What is expected
Write out the data below exactly, from its first line to the line containing "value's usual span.", that line included.

Information provided

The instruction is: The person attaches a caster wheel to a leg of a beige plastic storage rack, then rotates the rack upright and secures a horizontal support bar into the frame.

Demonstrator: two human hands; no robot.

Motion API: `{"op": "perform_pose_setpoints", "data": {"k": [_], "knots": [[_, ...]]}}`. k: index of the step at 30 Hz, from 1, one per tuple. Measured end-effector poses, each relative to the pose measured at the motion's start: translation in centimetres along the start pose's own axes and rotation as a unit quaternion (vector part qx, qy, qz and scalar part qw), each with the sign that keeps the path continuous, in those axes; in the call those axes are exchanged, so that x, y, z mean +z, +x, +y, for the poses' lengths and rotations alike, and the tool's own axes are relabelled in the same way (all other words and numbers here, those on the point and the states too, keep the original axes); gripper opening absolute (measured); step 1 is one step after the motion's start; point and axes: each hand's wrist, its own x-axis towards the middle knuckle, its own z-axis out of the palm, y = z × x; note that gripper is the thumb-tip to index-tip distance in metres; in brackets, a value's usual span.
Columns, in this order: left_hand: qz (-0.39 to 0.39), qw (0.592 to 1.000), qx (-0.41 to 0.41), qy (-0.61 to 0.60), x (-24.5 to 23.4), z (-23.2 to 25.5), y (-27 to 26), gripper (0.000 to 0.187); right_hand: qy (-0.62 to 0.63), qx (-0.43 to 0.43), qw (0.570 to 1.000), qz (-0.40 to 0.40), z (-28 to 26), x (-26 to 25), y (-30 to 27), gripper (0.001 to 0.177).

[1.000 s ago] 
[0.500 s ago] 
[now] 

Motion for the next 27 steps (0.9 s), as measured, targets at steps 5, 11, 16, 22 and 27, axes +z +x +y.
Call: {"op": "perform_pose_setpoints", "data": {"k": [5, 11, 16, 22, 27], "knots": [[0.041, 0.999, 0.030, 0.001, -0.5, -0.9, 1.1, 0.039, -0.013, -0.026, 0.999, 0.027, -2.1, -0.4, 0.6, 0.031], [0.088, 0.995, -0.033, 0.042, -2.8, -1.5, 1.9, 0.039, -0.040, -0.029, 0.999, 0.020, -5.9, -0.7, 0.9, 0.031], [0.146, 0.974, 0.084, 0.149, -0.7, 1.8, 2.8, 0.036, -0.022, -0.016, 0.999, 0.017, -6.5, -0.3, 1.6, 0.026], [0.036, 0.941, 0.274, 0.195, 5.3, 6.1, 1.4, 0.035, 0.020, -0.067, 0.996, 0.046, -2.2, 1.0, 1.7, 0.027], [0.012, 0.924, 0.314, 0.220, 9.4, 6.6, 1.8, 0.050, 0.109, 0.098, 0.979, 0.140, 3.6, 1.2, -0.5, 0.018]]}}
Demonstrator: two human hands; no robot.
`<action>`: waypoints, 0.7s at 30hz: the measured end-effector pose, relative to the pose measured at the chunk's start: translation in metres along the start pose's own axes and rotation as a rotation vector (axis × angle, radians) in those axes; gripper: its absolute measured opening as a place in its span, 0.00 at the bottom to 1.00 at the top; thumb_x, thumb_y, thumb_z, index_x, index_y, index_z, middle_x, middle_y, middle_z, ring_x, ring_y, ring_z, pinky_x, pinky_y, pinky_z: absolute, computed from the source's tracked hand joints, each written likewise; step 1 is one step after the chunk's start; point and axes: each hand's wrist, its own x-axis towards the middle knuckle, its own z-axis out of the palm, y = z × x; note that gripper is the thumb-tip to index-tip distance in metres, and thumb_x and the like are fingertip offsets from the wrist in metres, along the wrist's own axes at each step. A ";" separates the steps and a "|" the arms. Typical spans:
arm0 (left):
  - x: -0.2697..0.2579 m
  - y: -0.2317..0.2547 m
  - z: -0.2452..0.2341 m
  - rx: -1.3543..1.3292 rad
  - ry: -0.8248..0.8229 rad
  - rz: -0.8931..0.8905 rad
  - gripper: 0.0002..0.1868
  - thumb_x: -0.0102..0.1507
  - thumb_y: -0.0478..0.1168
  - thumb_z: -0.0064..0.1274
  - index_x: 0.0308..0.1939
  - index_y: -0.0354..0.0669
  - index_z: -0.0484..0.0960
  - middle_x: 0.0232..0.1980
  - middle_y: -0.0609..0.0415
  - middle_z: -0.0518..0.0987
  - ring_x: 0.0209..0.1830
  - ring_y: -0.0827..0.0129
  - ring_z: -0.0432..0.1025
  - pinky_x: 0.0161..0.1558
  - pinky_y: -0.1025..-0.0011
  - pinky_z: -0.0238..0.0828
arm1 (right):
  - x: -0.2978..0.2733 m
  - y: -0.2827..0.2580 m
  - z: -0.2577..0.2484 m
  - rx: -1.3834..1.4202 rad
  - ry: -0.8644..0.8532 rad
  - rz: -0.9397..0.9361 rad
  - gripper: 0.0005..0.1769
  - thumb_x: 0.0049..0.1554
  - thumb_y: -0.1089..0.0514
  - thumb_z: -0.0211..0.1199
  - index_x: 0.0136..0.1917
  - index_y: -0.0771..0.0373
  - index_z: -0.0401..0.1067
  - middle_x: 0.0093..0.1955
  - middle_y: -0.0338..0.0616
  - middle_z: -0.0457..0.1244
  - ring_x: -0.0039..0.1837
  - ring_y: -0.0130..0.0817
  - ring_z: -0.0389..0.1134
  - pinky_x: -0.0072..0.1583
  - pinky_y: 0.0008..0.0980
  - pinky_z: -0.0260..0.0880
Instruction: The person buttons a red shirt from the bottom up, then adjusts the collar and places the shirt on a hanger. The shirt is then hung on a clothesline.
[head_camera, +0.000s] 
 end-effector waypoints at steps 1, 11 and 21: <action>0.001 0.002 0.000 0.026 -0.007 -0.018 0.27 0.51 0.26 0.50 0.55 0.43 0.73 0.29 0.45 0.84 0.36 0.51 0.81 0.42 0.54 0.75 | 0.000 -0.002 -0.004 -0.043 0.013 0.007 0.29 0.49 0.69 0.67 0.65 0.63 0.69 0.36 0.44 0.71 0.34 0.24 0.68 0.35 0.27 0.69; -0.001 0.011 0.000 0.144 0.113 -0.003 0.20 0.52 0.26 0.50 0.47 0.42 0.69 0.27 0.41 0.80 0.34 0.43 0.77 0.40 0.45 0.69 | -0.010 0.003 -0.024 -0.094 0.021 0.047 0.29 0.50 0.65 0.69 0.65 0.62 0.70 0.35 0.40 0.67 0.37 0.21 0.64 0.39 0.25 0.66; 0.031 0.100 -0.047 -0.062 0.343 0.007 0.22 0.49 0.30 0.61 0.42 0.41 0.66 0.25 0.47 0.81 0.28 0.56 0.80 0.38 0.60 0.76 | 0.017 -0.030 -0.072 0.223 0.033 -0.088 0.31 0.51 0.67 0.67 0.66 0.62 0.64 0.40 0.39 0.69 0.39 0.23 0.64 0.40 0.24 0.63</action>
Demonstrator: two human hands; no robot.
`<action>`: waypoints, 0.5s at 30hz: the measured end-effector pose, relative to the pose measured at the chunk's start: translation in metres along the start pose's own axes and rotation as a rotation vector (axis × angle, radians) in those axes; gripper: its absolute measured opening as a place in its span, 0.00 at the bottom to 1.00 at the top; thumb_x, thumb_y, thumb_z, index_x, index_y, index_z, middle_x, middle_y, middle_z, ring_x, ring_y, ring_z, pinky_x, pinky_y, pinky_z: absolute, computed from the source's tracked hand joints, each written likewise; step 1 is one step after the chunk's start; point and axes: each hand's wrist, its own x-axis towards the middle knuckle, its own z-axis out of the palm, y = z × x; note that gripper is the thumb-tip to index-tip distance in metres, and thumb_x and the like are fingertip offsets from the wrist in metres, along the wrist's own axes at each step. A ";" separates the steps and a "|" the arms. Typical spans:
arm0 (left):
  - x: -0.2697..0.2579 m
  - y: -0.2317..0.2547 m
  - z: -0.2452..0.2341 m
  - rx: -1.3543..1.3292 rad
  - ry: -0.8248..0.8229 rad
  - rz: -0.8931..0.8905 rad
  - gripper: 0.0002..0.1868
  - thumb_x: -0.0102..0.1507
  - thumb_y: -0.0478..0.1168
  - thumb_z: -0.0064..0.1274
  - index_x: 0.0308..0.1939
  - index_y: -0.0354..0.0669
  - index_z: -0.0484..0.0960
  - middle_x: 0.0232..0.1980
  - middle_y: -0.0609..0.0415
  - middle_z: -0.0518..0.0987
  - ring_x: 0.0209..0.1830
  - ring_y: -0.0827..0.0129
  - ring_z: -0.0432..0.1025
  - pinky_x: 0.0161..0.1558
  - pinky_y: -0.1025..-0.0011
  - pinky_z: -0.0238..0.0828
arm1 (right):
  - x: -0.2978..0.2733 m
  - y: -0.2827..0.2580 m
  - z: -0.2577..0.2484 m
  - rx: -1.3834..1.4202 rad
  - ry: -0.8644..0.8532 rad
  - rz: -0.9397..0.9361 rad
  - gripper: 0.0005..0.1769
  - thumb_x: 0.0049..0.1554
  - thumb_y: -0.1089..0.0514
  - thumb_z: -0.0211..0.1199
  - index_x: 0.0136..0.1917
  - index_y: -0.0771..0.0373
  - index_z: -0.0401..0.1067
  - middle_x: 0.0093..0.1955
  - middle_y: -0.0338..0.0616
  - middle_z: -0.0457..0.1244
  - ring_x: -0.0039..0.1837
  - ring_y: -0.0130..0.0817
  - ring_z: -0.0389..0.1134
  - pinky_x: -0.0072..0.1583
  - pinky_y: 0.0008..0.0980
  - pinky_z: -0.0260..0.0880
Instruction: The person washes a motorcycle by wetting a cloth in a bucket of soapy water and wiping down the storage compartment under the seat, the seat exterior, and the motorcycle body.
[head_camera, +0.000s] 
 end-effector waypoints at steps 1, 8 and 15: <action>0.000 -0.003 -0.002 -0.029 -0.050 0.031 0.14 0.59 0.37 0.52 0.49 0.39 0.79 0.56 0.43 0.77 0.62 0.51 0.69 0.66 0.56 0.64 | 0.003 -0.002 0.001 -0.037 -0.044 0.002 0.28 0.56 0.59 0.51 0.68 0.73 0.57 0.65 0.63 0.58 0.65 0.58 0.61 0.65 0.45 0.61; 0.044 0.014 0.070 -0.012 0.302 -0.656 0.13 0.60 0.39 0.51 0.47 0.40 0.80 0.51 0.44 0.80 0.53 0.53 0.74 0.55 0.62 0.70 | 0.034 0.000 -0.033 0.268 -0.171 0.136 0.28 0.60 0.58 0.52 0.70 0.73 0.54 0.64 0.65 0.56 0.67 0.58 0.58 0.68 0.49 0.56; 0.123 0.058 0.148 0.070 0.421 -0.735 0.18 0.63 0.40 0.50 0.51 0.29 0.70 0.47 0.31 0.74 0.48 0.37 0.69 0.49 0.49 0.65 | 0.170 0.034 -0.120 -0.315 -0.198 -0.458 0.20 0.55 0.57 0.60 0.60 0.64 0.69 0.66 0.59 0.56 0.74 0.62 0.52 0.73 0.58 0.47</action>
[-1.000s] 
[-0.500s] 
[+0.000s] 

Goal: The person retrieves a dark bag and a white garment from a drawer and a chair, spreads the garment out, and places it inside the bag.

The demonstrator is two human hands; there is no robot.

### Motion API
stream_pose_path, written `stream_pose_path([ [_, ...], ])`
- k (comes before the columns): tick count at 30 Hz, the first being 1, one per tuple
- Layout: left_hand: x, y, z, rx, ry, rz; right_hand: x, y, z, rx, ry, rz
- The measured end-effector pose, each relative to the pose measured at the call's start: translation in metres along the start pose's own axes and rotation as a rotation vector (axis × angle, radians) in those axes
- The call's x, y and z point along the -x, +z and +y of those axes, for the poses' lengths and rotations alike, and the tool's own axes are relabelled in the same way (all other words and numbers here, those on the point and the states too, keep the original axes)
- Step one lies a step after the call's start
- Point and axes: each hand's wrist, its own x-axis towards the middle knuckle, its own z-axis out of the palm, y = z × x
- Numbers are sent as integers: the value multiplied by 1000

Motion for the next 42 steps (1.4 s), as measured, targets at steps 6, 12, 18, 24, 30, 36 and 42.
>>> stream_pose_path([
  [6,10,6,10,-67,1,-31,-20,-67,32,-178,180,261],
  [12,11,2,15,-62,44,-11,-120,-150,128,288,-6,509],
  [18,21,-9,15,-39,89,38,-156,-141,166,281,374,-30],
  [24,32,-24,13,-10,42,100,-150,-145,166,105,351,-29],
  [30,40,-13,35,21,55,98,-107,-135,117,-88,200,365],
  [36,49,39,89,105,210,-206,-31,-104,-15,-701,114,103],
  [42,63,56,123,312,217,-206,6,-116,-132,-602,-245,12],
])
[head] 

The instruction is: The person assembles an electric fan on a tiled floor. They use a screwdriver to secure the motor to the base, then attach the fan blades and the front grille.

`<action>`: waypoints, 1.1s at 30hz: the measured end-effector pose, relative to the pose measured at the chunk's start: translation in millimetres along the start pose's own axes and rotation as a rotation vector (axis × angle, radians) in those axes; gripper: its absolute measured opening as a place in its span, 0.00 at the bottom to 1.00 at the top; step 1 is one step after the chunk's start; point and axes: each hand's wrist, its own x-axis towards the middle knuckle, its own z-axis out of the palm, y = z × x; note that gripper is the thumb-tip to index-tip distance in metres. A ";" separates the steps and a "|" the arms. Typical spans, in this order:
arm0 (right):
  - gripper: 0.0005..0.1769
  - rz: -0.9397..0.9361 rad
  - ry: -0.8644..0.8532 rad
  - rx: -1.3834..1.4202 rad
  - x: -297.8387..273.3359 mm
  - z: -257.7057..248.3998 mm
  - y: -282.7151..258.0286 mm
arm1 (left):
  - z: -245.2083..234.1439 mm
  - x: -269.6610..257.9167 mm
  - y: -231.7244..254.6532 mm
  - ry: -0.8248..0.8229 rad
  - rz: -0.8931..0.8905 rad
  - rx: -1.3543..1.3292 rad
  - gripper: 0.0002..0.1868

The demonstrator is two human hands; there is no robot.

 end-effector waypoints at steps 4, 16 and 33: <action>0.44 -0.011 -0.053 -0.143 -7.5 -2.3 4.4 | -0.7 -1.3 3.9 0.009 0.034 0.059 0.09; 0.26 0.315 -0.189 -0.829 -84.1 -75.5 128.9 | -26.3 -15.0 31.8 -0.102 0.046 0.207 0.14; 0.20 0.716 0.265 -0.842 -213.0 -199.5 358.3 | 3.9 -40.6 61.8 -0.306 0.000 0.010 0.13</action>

Answer area
The instruction is: The person attaches a caster wheel to a leg of a beige plastic storage rack, then rotates the rack upright and secures a horizontal support bar into the frame.

Demonstrator: two human hands; no robot.

Motion API: `{"op": "perform_pose_setpoints", "data": {"k": [_], "knots": [[_, ...]]}}`. k: index of the step at 30 Hz, from 1, one per tuple. Measured end-effector poses, each relative to the pose measured at the motion's start: translation in centimetres along the start pose's own axes and rotation as a unit quaternion (vector part qx, qy, qz and scalar part qw), each with the sign that keeps the path continuous, in those axes; in the call those axes are exchanged, so that x, y, z mean +z, +x, +y, for the poses' lengths and rotations alike, and the tool's own axes are relabelled in the same way (all other words and numbers here, those on the point and the states too, keep the original axes); gripper opening absolute (measured); step 1 is one step after the motion's start; point and axes: each hand's wrist, its own x-axis towards the middle knuckle, its own z-axis out of the palm, y = z × x; note that gripper is the thumb-tip to index-tip distance in metres; in brackets, a value's usual span.

This response is complete, and nothing else is pending.